▶ [Exercise input]
══════════════════════════════

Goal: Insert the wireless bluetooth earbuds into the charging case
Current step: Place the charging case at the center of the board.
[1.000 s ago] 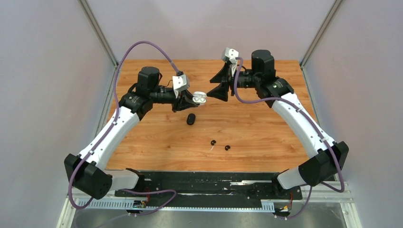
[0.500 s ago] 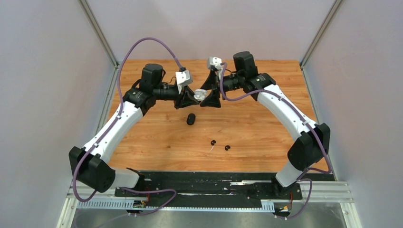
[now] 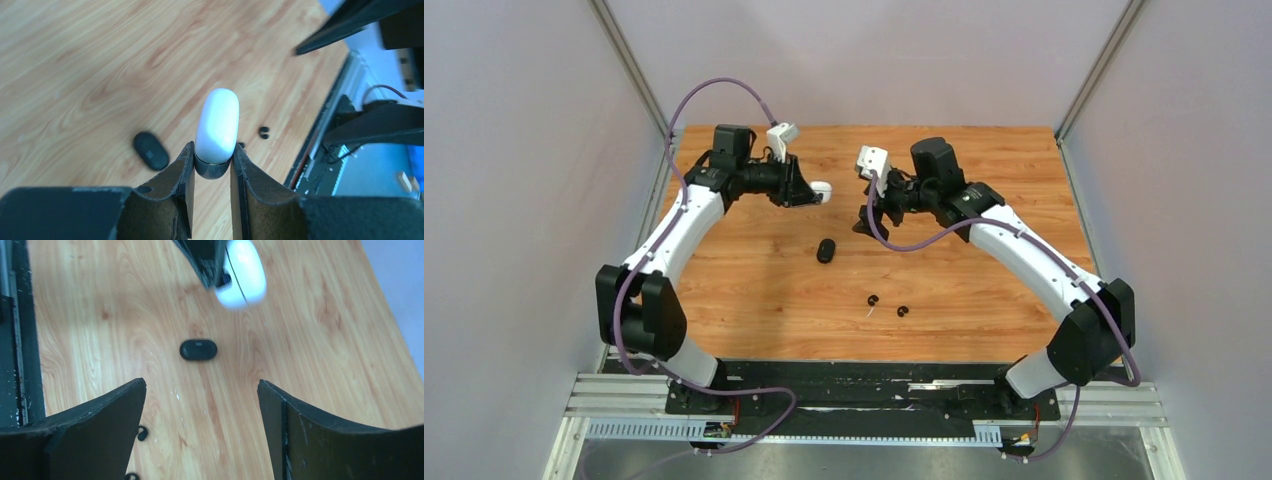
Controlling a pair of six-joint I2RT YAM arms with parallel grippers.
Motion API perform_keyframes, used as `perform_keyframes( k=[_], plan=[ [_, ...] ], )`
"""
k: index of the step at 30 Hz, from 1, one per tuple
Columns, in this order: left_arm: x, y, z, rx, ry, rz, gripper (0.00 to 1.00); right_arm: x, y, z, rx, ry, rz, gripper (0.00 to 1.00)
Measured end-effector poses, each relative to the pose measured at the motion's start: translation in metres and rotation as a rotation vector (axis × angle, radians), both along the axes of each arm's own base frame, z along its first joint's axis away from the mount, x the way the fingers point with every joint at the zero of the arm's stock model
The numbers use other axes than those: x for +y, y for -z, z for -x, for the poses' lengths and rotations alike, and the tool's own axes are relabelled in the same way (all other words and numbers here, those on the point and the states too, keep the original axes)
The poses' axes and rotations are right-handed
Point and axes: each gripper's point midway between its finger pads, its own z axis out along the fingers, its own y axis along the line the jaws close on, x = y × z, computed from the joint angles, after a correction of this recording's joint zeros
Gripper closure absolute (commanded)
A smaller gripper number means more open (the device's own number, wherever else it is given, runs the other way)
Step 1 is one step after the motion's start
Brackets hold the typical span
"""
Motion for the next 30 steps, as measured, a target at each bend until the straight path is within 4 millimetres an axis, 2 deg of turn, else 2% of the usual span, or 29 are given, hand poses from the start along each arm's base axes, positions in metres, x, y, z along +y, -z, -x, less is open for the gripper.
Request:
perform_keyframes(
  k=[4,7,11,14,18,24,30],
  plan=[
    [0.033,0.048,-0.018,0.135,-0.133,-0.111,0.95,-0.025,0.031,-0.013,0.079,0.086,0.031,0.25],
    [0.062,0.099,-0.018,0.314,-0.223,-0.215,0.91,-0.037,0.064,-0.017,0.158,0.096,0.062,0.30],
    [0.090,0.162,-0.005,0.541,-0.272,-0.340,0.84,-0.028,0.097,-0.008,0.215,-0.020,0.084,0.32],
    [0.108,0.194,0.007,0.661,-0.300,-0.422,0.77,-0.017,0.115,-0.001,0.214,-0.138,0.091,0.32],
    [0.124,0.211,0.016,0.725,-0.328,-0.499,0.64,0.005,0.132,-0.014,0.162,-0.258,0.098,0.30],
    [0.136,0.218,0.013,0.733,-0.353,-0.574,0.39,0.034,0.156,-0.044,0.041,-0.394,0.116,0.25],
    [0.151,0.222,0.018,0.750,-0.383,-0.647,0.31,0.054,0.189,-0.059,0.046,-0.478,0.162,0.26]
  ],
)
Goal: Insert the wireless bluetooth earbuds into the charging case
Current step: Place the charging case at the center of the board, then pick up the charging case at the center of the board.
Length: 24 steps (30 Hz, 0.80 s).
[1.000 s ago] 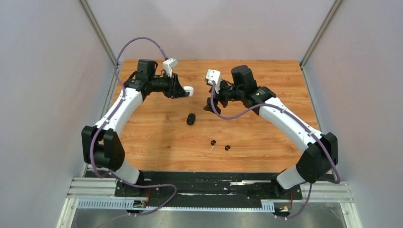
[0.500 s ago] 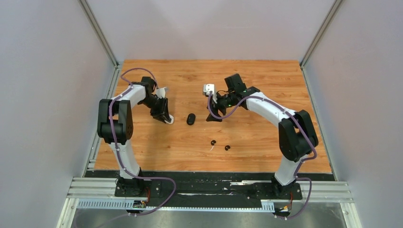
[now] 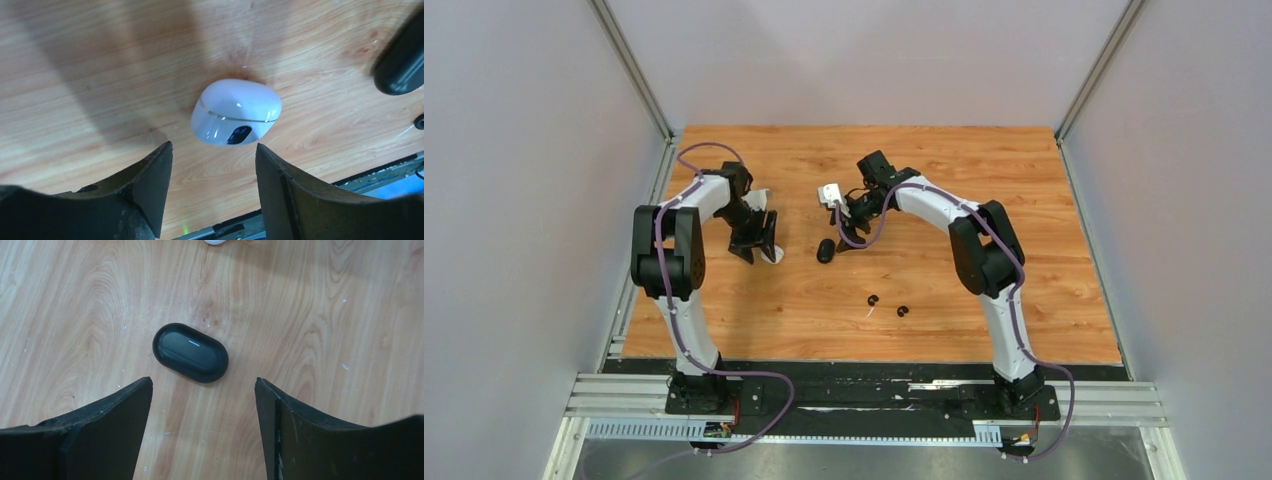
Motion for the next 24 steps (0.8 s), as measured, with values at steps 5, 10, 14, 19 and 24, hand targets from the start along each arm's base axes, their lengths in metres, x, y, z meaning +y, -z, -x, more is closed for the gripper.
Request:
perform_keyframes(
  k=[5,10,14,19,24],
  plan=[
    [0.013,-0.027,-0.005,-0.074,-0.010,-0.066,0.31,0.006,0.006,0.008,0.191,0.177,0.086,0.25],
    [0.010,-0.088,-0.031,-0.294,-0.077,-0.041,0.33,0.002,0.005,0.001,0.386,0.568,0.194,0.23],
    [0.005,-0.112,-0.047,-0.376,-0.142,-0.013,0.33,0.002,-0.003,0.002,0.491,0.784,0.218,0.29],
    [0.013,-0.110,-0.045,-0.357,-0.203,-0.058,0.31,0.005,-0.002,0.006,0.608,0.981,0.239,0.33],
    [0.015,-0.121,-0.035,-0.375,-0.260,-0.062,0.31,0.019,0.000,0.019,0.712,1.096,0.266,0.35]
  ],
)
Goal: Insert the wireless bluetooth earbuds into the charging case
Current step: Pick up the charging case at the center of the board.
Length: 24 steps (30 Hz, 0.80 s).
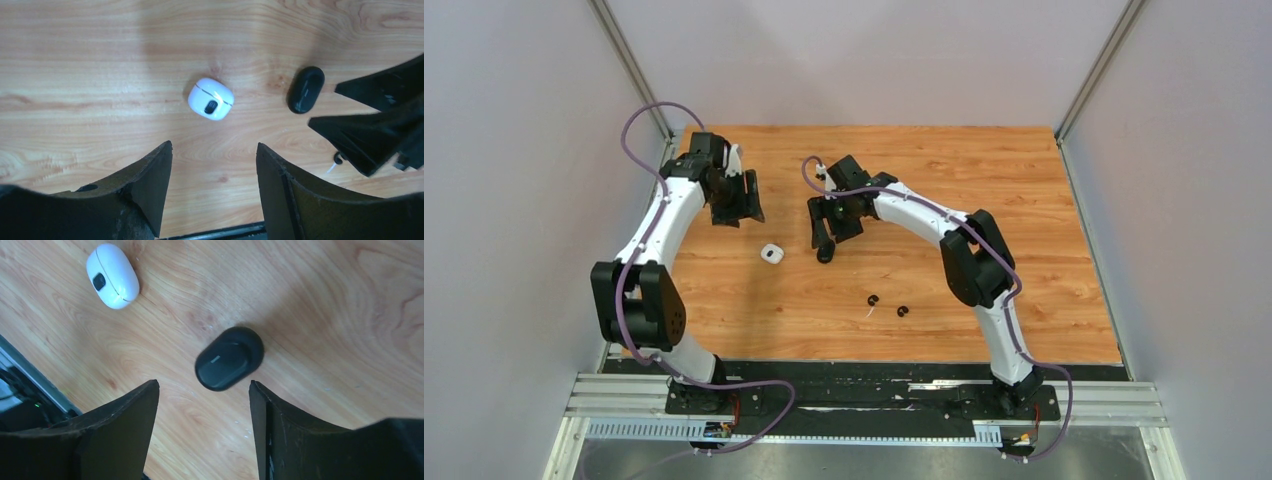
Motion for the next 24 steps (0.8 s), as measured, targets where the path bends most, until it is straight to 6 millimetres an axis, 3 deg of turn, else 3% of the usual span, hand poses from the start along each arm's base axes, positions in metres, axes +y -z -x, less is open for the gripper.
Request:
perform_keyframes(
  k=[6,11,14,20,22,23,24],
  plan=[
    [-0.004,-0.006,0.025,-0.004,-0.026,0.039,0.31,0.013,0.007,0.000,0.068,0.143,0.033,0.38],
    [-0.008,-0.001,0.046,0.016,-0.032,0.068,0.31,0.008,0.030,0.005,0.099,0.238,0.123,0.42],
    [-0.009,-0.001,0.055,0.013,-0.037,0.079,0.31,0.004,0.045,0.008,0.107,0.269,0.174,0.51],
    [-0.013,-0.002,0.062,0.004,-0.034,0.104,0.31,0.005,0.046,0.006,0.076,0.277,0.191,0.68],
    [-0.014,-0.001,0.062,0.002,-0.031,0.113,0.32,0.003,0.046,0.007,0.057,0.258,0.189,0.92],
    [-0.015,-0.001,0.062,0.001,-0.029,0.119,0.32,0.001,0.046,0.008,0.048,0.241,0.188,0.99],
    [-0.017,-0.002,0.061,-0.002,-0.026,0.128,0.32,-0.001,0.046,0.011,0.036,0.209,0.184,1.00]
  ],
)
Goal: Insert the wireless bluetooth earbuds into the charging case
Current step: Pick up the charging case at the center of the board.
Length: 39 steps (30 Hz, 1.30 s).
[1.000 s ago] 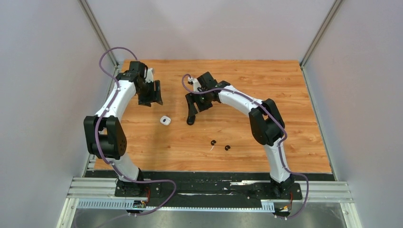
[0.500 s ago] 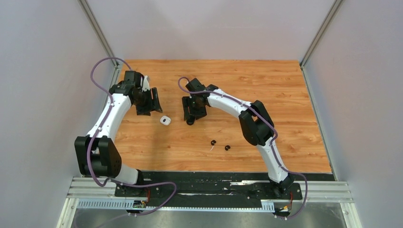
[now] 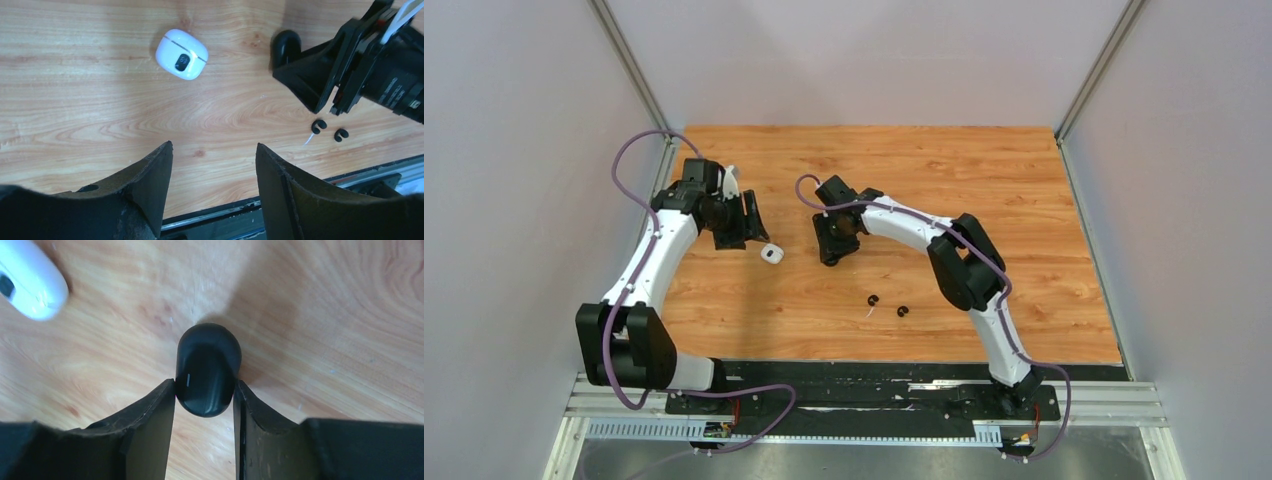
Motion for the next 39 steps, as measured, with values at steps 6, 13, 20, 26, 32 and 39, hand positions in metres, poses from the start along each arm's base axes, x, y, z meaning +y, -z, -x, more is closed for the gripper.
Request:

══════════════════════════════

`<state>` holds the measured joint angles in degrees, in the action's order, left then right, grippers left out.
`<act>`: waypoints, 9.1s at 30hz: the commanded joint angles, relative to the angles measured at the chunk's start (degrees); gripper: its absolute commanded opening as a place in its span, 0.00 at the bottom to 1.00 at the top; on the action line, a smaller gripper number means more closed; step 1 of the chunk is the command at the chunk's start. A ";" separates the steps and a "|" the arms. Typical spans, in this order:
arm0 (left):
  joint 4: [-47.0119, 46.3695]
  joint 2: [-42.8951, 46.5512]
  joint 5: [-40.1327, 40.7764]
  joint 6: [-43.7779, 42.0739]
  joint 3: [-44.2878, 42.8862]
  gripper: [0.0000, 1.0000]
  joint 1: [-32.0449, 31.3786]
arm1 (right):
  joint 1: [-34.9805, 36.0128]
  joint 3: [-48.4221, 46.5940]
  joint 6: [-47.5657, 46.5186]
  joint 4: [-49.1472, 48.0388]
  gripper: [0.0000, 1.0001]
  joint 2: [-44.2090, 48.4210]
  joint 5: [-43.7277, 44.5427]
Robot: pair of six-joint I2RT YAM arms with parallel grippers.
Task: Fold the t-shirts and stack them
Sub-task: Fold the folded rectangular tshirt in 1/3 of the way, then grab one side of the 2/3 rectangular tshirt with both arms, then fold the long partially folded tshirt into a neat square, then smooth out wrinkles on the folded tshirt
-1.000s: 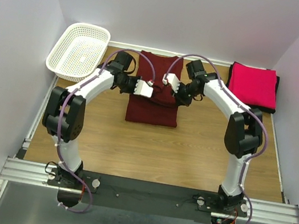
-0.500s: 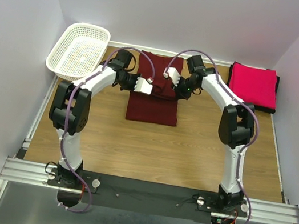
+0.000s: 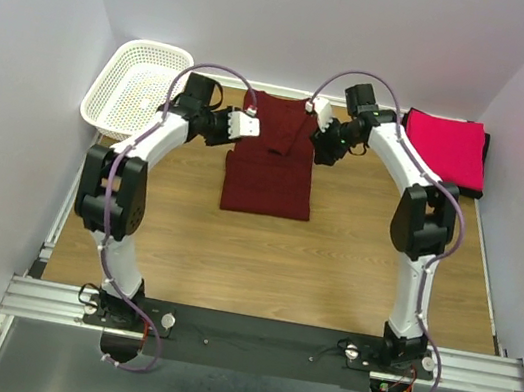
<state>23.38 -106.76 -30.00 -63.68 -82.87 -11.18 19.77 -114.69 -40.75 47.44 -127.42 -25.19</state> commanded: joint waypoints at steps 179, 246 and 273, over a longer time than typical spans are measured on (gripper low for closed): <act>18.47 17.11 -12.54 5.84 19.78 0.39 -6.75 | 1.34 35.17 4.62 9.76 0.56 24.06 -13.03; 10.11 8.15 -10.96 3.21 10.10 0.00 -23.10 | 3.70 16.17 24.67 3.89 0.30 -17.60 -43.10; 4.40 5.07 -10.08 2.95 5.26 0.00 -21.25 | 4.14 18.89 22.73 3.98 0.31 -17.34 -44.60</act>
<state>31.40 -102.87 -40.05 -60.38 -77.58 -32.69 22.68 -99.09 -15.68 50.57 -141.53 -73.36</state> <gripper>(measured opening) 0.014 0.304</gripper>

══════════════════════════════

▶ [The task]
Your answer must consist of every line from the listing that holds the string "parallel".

▶ [Your solution]
Controlling a pair of six-joint I2RT YAM arms with parallel grippers.
Robot: pair of six-joint I2RT YAM arms with parallel grippers.

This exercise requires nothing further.